Cet homme a remué ciel et terre, rappelé sa modeste condition de fermier pour devenir, en quelques jours, aux côtés de Penka une icône du petit écran en Bulgarie. Porté par les réseaux sociaux, son message tout simple – «grâce pour Penka» – a traversé les frontières, arrivant jusqu’aux oreilles des tabloïds britanniques, qui y ont vu une illustration de plus des errements de la bureaucratie européenne. De sa cruauté aussi: l’influent Daily Telegraph, proche des conservateurs, a lancé une campagne pour sauver Penka qui, en quelques jours, a recueilli plus de 30 000 signatures.

L’ancien Beatles Paul McCartney, devenu végétarien militant, a relayé cet appel sur son compte Twitter (quatre millions d’abonnés), précisant que la vache était «enceinte», une information démentie par la suite par son propriétaire.

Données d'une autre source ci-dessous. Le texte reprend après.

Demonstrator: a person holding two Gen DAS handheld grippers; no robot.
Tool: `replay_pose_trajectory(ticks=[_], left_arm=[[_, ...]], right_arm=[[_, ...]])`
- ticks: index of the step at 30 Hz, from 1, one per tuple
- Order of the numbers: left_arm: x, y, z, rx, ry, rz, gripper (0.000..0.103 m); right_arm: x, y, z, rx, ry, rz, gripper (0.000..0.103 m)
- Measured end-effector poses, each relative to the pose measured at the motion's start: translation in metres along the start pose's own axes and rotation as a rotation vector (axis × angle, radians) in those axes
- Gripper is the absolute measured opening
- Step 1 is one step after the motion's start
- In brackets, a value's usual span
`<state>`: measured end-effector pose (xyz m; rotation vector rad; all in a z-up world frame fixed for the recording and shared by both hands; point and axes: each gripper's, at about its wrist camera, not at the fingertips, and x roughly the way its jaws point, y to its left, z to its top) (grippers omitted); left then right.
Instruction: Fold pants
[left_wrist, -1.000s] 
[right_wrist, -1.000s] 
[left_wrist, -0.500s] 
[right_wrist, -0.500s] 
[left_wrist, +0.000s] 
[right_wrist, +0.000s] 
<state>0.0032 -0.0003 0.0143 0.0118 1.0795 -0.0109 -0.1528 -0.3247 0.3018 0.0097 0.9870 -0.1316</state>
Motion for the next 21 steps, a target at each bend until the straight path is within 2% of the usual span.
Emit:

Mais n’empêche: le hashtag #SavePenka se propageait désormais à la vitesse de l’éclair, des internautes bulgares ont même tenté un #jesuisPenka.

Retrouvailles émouvantes

Visiblement tiraillées entre leur application de bonnes élèves de l’UE et l’émotion que suscitait cette histoire, les autorités bulgares ont fini par faire marche arrière. Penka a été soumise à de coûteux tests vétérinaires, reconnus par l’UE cette fois-ci, qui ont confirmé sa parfaite santé. Ses émouvantes retrouvailles avec Ivan ont été retransmises quasiment en direct par toutes les télévisions bulgares.

La larme à l’œil, affublé d’un bob aux couleurs de son pays, son propriétaire a parlé de sa chère vache comme d’un «symbole» de la lutte des petites gens contre une administration arbitraire. Il a appelé à un changement de la législation européenne et, surtout, dénoncé son application trop tatillonne par la Bulgarie – une position partagée par les défenseurs des animaux dans le pays.

Interrogé au sujet de Penka par un journaliste britannique, Margaritis Schinas, un porte-parole de la Commission européenne, a osé un parallèle taquin avec le Brexit, faisant beaucoup rire la salle. «Longue vie à Penka d’abord! Ensuite, force est de constater que décider de quitter l’UE et y revenir n’est pas un problème», a-t-il dit. Quant à Penka, elle broute désormais l’herbe des vertes prairies du petit hameau bulgare de Mazaratchevo, dans l’ouest du pays, en compagnie des six autres vaches de son troupeau.